§ **Work task**
Each line of the material, from the first through the one containing "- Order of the", is to be written out exactly.

§ **Data listing**
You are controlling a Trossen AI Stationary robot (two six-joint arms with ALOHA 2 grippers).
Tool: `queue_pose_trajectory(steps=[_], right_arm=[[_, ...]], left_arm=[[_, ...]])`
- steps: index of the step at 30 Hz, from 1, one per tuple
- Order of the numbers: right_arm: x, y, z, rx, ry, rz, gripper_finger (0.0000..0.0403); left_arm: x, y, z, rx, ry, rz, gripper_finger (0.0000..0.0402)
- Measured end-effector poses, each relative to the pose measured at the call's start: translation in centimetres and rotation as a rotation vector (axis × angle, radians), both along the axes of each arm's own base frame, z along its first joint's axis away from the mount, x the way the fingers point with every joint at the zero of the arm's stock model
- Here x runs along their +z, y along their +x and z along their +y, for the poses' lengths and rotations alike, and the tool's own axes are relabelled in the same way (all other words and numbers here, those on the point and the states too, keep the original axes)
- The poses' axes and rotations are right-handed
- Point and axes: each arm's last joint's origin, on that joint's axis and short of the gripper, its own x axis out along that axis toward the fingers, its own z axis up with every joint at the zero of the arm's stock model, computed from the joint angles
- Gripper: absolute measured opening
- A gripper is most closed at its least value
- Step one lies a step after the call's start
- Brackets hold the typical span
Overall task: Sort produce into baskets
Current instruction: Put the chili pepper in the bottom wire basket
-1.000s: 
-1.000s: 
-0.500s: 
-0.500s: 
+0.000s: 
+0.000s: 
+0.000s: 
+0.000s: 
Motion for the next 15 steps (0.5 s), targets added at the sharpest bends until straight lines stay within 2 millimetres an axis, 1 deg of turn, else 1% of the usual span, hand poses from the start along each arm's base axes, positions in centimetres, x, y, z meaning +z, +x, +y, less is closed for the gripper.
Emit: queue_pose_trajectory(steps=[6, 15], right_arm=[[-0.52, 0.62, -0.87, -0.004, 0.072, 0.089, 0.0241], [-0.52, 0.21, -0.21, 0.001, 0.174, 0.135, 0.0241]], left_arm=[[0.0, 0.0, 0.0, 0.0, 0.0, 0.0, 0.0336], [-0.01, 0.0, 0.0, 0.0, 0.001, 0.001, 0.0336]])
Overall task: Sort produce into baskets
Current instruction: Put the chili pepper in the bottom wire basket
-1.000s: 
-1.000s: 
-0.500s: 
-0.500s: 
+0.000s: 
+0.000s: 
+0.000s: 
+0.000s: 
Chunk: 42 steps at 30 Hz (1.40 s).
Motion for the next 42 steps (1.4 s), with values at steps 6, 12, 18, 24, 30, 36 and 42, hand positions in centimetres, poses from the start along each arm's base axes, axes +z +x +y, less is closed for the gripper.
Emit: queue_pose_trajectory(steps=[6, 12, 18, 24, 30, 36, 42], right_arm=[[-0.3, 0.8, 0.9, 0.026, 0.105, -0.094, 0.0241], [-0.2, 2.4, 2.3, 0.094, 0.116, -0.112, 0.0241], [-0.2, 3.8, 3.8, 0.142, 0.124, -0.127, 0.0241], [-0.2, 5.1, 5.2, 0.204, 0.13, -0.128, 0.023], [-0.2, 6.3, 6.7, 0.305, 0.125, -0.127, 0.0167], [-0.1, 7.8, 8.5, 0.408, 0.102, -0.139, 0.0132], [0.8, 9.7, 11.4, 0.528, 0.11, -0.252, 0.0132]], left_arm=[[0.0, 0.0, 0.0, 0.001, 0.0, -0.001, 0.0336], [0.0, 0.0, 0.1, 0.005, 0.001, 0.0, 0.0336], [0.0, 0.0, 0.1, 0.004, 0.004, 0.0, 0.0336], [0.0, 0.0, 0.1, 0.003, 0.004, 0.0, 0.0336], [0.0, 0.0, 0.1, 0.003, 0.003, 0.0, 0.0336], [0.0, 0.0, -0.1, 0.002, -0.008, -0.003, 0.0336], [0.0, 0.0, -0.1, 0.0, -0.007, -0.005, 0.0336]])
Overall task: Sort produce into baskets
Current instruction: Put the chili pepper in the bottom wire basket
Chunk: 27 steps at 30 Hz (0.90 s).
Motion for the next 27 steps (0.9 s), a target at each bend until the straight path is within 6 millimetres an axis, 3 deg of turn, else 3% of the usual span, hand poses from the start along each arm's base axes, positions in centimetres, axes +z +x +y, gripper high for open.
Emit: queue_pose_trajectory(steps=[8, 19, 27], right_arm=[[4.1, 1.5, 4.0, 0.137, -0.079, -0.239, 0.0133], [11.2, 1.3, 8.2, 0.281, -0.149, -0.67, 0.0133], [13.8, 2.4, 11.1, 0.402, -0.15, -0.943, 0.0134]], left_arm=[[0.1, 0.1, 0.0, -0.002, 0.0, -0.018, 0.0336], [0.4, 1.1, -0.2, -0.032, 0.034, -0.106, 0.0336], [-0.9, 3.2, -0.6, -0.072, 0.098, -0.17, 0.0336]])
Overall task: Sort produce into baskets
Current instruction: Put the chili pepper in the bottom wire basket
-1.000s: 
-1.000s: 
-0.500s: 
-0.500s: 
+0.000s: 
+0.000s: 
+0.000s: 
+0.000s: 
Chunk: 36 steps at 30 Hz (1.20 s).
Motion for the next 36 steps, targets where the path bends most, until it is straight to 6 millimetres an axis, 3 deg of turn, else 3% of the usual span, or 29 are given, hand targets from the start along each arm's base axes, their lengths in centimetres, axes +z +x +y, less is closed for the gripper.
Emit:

§ **Your response**
You are controlling a Trossen AI Stationary robot (two six-joint arms with ALOHA 2 grippers).
Tool: `queue_pose_trajectory(steps=[_], right_arm=[[_, ...]], left_arm=[[_, ...]])`
- steps: index of the step at 30 Hz, from 1, one per tuple
- Order of the numbers: right_arm: x, y, z, rx, ry, rz, gripper_finger (0.0000..0.0403); left_arm: x, y, z, rx, ry, rz, gripper_finger (0.0000..0.0402)

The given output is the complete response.